The system is running on Proxmox VE 5.1. The install you saw during the video was done from a USB stick and everything works out of the box. At the time of writing it was important to enable the testing repository to get a new version kernel for the GPU passthrough.
Proxmox is a virtualization GUI around KVM and LXD/LXC running off a Debian base. It has ZFS natively integrated and offers advanced cluster functionality for running virtual machines and containers. They have a community edition you can run for free! 🙂
Some more information about configuration within Proxmox and GPU passthrough will be detailed in another post.
A lot of people asked me how I configured the ZFS pools so here is a small walkthrough. This is by no means a comprehensive guide to ZFS but mainly what I did to create the storage for this server.
The board has 8xSATA-600 and 1x M.2 NVMe PCIe 3.0 x4 connectors. In this build, I’m using them all.
- 1x NVMe (PCIe 3.0 x4) Samsung 960 Pro 512GB
- 2x SATA-600 Samsung 860 EVO 1TB
- 4x SATA-600 Seagate Ironwolf 12TB
- 2x SATA-600 Seagate 2TB
The only expansion option that is left is replacing the 2x2TB drives with another pair of 12TB drives if needed in the future.
The ZFS configuration only consists of mirrors.
Fixing the Proxmox Boot/VM/Container mirror
During the installer I opted to use the 2x 1TB SSD’s on a mirror.
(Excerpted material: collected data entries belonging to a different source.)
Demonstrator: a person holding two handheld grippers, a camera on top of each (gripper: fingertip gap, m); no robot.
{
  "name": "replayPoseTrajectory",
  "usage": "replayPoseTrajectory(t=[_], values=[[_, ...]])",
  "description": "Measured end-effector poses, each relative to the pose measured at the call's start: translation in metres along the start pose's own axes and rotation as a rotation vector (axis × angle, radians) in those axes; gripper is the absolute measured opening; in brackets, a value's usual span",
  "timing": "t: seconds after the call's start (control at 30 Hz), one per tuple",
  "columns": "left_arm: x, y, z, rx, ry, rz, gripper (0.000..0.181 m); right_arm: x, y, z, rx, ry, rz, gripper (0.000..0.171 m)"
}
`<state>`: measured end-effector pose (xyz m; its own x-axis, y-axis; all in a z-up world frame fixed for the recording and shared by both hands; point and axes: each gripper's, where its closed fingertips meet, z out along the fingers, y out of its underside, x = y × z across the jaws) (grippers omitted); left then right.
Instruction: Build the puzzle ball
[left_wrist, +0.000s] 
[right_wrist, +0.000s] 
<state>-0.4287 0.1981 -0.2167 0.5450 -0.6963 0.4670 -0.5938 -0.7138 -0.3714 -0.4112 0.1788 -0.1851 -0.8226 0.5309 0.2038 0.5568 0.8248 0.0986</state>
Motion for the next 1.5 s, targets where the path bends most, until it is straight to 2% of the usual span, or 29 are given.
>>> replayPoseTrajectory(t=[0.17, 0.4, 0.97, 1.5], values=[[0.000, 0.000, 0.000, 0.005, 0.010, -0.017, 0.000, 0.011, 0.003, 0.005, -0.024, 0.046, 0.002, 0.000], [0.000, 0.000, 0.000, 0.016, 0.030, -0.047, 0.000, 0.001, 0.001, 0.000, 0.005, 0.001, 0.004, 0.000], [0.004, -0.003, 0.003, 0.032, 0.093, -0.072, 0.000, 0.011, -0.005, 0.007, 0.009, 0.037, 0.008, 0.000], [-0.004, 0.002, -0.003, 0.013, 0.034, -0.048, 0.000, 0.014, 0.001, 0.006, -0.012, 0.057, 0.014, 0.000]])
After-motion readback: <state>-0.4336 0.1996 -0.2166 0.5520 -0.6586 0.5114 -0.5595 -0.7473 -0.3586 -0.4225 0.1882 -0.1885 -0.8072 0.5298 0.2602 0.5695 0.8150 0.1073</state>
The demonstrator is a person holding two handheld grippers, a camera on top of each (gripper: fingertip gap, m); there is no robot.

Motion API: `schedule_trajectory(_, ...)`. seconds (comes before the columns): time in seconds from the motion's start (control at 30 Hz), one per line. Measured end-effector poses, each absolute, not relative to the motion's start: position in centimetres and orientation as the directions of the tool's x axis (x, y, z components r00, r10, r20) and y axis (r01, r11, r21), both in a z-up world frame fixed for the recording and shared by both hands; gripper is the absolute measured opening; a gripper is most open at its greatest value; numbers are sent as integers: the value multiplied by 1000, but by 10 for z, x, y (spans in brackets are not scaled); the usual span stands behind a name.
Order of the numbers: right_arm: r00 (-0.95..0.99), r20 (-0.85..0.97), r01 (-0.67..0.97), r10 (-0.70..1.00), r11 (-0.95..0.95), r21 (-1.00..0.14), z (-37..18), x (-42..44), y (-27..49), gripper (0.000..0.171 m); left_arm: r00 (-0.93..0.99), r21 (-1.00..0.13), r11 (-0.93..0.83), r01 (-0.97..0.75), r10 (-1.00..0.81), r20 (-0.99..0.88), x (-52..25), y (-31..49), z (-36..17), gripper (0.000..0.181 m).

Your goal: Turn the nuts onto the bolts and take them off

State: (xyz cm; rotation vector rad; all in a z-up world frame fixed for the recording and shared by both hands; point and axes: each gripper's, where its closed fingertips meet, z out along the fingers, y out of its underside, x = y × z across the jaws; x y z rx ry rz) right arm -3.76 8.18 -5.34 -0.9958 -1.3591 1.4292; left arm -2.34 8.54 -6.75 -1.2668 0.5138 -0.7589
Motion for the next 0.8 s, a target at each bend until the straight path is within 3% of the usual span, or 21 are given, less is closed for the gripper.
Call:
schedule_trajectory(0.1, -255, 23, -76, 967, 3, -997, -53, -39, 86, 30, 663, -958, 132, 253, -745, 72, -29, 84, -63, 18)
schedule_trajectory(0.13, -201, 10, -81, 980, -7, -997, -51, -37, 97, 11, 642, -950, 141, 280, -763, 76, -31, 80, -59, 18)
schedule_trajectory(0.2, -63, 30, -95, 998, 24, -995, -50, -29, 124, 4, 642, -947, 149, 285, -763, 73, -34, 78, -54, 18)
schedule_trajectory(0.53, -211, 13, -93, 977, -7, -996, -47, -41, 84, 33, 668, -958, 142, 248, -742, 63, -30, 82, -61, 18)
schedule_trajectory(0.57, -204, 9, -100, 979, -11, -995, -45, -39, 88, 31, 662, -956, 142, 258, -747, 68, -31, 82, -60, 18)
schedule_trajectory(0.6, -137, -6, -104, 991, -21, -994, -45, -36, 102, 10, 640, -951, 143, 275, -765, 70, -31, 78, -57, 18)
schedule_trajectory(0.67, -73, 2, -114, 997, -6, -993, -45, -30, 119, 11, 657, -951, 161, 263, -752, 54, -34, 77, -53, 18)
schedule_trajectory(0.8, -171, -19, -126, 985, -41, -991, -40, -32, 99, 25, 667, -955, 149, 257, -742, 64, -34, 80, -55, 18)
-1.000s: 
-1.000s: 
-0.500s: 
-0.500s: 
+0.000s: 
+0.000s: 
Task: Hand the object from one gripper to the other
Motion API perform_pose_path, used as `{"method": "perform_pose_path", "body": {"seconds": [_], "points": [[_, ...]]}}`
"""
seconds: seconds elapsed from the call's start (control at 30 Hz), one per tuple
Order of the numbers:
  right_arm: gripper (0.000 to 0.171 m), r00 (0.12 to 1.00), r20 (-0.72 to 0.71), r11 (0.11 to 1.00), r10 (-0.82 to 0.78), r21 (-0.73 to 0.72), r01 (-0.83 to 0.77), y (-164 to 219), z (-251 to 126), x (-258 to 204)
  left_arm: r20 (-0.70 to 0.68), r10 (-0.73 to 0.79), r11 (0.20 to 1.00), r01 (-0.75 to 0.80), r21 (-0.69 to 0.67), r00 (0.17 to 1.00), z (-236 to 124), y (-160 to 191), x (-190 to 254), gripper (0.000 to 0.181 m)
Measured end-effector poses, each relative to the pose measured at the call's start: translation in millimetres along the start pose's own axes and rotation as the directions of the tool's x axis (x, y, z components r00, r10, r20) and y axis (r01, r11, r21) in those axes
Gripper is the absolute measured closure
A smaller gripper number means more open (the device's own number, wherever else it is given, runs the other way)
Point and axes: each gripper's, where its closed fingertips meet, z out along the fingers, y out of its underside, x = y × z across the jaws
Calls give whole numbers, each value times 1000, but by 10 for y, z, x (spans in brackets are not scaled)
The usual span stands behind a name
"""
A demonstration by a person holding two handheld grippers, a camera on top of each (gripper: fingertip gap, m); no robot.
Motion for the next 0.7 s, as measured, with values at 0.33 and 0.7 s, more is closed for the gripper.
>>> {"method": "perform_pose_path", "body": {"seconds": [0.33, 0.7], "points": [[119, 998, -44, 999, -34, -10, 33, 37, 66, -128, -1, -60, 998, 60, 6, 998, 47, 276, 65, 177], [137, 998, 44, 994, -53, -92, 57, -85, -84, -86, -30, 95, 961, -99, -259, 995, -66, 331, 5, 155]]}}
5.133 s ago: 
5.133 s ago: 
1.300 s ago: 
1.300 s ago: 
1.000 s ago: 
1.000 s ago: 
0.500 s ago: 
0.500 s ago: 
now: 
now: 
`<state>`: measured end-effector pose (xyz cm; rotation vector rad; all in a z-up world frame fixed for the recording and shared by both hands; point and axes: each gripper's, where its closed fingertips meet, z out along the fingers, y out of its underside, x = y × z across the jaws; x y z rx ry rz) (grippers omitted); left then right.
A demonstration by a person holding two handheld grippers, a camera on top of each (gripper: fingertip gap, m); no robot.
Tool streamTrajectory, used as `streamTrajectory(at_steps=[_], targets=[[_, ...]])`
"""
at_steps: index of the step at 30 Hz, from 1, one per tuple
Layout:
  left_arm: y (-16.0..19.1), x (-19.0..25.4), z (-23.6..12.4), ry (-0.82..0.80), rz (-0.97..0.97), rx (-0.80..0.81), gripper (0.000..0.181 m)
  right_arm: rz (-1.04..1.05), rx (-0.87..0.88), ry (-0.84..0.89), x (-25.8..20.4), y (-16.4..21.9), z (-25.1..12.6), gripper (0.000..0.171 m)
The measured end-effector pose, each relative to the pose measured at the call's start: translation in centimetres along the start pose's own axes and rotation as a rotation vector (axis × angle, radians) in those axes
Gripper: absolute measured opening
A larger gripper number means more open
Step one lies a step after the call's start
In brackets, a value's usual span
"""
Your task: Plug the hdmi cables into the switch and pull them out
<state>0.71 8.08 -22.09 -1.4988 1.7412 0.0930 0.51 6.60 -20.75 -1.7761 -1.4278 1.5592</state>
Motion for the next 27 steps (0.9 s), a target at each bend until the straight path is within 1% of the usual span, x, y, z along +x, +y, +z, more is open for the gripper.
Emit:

This should provide plenty of performance and security in the case of a hardware failure.
Out of the box, the proxmox installer creates these using drive links such as /dev/sdb, /dev/sdc, etc.. I don’t really like that approach and much rather use /dev/disk/by-id links since when a change occurs in controllers, drive order or even hosts that won’t ever change.
So the first thing to do is fix this.
I did that using the following commands, I’ll illustrate with screenshots:
And with that you are using (in my opinion) the correct way to connect your disks in ZFS! Now, even when you change drive order, controller or even hosts, it should be able to find all the disks.
Creating the 4x12TB Pool
For mass data storage I decided to use the 4x12TB in one pool with two mirrors. That makes the most amount of sense with this disk configuration. Why?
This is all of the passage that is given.